Vizinha ajuda idoso a recuperar documentos e acha família “perdida”
Seu Zé recuperou a certidão de nascimento e a história deixada no Nordeste quando ele era jovem
Aos 83 anos, José tem uma história digna de livro, que por um daqueles lances de sorte foi descoberta pela vizinha advogada, que estranhou a forma com que o homem vivia. Morando em uma casa feita de madeira encontrada na rua, na Rua Santa Adélia, região do bairro Cophafama, em Campo Grande, já deve ter visto o barraquinho do seu José Macedo dos Anjos, conhecido como seu ‘Zé’.
Ligian Lapas é advogada e mora na mesma casa há mais de 30 anos.

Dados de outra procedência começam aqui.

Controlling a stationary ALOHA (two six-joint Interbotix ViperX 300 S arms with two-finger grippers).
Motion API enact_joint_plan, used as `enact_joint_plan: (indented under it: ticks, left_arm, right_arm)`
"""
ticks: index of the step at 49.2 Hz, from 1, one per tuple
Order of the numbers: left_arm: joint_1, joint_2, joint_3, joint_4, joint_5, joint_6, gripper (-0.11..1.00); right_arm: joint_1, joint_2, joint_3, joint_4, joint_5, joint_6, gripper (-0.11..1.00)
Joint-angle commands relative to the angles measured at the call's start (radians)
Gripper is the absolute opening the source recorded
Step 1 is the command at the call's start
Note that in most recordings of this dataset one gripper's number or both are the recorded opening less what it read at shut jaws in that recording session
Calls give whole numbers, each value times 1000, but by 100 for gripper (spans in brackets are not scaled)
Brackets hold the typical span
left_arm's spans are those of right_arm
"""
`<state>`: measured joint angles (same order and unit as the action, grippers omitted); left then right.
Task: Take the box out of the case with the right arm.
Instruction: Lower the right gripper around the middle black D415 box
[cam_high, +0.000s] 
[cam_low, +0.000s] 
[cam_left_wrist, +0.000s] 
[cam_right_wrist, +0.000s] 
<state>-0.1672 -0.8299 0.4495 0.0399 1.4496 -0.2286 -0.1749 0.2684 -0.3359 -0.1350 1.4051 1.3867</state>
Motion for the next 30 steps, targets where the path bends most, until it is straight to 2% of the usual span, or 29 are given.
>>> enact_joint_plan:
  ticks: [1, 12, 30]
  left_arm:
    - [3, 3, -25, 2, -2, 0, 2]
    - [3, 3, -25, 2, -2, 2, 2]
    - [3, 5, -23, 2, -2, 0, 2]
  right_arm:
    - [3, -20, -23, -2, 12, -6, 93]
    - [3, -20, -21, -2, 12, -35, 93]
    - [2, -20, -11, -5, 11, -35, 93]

Recentemente ficou curiosa com a forma que o idoso estava vivendo, diz que tentou ajudar e acabou desvendando uma história que ainda não acabou.
“Ele começou a montar a casinha dele de pouquinho em pouquinho, foi bem perto daquela semana que fez frio bem intenso, eu pensei que ele fosse morrer. Chamei a SAS (Serviço de Atendimento Social), mas ele não quis ir (abrigo), deram uma coberta para ele pernoitar. Assim que foram embora ele acendeu um fogo e ali ficou e só pensava: será que amanhã ele vai estar vivo?”, lembra.
O barraquinho em formato de triângulo aguentou frio, chuva e a onda de calor extremo. O tempo passou e, para ser mais exata, quatro meses se passaram até que a advogada conversou pela primeira vez com o vizinho. A partir daí a história começa a ficar legal.
Após ele contar que recebia um benefício do governo e dizer o nome completo, Ligian ficou curiosa para saber mais, então procurou saber do passado do senhor curvado, que morava em frente a sua casa. Vasculhando a vida, ela descobriu que o homem estava sem receber o beneficio do governo desde outubro de 2021, porque estava sem documentos.
Preocupada com essa situação, resolveu ajudar, pois era uma forma de o senhor viver com um pouco mais de dignidade. Quando a advogada conseguiu tirar a segunda via da certidão de nascimento, com a ajuda da Defensoria Pública, ela soube que havia um homem, de 88 anos, que morava na cidade natal de seu Zé com o mesmo nome. Surpresa, ligou no cartório da cidade de Borborema, na Paraíba, para saber mais informações.
Durante uma conversa com a tabeliã do cartório da cidade, a moça contou que outro homem vivia lá, com mesmos nomes de pai e mãe, mas a data de aniversário não batia. “Na hora tínhamos certeza que os dois eram irmãos”, contou a advogada. “No dia seguinte, eu conversei com a filha do idoso que mora na Paraíba e vi uma foto do pai dela, eu tive a certeza que eles eram irmãos, têm a mesma cara”.
A partir daí, os irmãos que não se viam há 63 anos ficaram cientes que, dos 11 irmãos, dois estão vivos.
Seu Zé contou ao Campo Grande News que saiu do Nordeste logo que sua mãe morreu de tuberculose. “Eu tinha apenas 20 anos, menino novo recebi uma proposta de ir trabalhar em fazenda e sair daquela miséria, então não pensei duas vezes. Percorri vários estados, Goiás, São Paulo, Mato Grosso, até chegar em Ponta Porã, aí gostei demais daqui, desse estado, aí só fui mudando de cidade, eu sempre trabalhei", contou.
O idoso, que apesar de ter a coluna torta por trabalhar a vida toda em fazenda, está distribuindo saúde e uma sabedoria que encanta qualquer um que pare cinco minutos para conversar com ele. Seu Zé construiu o barraco em três dias, hoje, sem o benefício federal, sua renda vem do suor do trabalho que é catar material reciclável.
No espaço onde fez sua ‘casa’, ele criou uma mesinha para fazer as refeição e uma engenhoca para guardas os livros da chuva. Apreciador de uma leitura que vai de livros de histórias do Brasil até revistinha de super-herói.
A sobrinha de seu Zé disse que a família está muito feliz com a notícia que ele está vivo, mas que não tem como vir para Mato Grosso do Sul buscar o tio. “Meu pai até comentou: se fosse mais perto, eu ia buscar. Mas tadinho, meu pai tem quase 90 anos, nunca andou de avião, nunca saiu da Paraíba, não temos condições de ir”, contou.
Ligian vai levar o idoso para tirar a segunda via dos documentos pessoais nesta quarta-feira e a partir daí vai pensar em como levar ele até a família. A advogada disse que pretende fazer uma vaquinha ou algo nesse sentido para poder custear as passagens do idoso, apesar de ele dizer que é desnecessário.
"Nunca quis criar raízes, vivi sozinho todos esses anos, sem esposa e sem filhos porque gosto dessa vida solitária”, explicou.